• **Work request**: Find the line with "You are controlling" in the entries below. Repeat it, every following line, and the line with "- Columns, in", exactly and with nothing added.

═══

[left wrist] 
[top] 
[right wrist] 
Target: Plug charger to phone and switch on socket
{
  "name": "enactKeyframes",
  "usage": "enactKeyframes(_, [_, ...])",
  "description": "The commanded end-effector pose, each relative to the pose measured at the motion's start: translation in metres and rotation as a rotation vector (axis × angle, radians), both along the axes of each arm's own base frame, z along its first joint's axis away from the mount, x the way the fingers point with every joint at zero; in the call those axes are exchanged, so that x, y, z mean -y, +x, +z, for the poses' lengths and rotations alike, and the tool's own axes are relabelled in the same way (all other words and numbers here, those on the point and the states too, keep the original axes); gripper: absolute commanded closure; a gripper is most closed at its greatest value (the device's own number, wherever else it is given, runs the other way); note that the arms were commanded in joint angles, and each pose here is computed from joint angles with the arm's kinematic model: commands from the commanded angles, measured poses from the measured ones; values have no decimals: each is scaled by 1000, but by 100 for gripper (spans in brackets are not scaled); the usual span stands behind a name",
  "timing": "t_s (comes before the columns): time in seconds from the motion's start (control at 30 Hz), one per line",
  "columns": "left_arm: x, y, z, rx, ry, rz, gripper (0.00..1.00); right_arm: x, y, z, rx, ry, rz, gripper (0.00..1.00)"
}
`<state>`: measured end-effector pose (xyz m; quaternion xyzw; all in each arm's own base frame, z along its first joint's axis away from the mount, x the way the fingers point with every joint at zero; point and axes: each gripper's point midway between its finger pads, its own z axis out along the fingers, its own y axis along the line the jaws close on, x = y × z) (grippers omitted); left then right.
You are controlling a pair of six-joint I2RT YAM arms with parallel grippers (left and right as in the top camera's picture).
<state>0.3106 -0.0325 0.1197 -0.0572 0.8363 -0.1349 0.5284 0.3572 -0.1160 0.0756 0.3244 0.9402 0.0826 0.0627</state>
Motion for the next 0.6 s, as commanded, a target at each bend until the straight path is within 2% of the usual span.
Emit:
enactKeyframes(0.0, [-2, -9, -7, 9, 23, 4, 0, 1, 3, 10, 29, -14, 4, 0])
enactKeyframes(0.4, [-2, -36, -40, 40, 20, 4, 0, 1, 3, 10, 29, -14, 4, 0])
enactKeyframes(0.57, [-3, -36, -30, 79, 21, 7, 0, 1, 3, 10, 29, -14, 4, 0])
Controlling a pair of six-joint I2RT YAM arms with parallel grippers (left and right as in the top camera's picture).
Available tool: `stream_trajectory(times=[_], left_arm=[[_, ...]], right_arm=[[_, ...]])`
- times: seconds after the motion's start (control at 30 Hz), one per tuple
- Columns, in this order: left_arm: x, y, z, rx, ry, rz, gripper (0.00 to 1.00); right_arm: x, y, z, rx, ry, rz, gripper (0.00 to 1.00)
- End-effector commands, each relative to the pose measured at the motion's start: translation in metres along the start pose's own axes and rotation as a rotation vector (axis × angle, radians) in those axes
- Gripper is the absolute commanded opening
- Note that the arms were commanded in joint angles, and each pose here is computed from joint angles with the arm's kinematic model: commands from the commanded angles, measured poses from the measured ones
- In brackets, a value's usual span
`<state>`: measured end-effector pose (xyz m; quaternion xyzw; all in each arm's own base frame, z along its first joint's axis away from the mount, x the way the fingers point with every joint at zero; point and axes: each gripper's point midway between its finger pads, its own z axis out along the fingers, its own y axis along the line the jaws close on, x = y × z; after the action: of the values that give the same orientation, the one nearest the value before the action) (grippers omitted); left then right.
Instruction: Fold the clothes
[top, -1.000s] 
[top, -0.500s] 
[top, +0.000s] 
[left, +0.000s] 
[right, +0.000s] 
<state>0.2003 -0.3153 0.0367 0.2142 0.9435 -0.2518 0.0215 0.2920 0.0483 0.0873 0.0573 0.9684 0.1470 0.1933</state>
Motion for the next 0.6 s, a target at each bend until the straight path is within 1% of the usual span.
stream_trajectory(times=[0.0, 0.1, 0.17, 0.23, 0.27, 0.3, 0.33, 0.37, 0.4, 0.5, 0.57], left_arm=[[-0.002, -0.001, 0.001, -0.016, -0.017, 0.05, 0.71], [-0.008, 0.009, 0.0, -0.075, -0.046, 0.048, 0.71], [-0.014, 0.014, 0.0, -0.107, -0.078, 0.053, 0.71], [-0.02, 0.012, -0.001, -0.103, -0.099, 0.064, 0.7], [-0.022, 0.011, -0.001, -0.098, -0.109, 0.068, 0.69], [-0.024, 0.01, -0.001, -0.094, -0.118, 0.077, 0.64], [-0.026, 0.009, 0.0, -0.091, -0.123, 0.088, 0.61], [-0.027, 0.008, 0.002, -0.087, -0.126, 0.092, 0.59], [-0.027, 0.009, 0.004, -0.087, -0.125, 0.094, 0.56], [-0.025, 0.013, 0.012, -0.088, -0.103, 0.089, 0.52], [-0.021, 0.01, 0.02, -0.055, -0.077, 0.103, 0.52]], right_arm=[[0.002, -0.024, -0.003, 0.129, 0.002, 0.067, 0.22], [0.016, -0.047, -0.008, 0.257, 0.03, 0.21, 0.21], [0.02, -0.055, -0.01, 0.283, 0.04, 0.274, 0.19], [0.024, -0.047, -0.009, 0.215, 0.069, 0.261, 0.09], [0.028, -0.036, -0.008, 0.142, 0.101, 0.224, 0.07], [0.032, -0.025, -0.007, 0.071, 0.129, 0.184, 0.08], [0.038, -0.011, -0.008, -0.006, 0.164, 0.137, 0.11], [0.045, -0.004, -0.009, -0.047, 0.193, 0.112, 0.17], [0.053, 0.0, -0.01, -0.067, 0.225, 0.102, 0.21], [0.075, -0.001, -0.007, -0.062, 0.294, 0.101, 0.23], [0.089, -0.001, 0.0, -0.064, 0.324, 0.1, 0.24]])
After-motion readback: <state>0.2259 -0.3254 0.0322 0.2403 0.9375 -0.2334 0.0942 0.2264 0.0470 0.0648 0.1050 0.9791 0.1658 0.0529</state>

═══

• **Result of the task**:
You are controlling a pair of six-joint I2RT YAM arms with parallel grippers (left and right as in the top camera's picture).
<state>0.3106 -0.0325 0.1197 -0.0572 0.8363 -0.1349 0.5284 0.3572 -0.1160 0.0756 0.3244 0.9402 0.0826 0.0627</state>
Motion for the next 0.6 s, as commanded, a target at each bend until the straight path is within 2% of the usual span.
Emit:
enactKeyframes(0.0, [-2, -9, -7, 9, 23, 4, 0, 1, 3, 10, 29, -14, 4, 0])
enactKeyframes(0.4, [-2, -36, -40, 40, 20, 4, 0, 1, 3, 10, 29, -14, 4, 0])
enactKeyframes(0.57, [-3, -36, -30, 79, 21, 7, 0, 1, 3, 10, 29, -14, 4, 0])
Controlling a pair of six-joint I2RT YAM arms with parallel grippers (left and right as in the top camera's picture).
Available tool: `stream_trajectory(times=[_], left_arm=[[_, ...]], right_arm=[[_, ...]])`
- times: seconds after the motion's start (control at 30 Hz), one per tuple
- Columns, in this order: left_arm: x, y, z, rx, ry, rz, gripper (0.00 to 1.00); right_arm: x, y, z, rx, ry, rz, gripper (0.00 to 1.00)

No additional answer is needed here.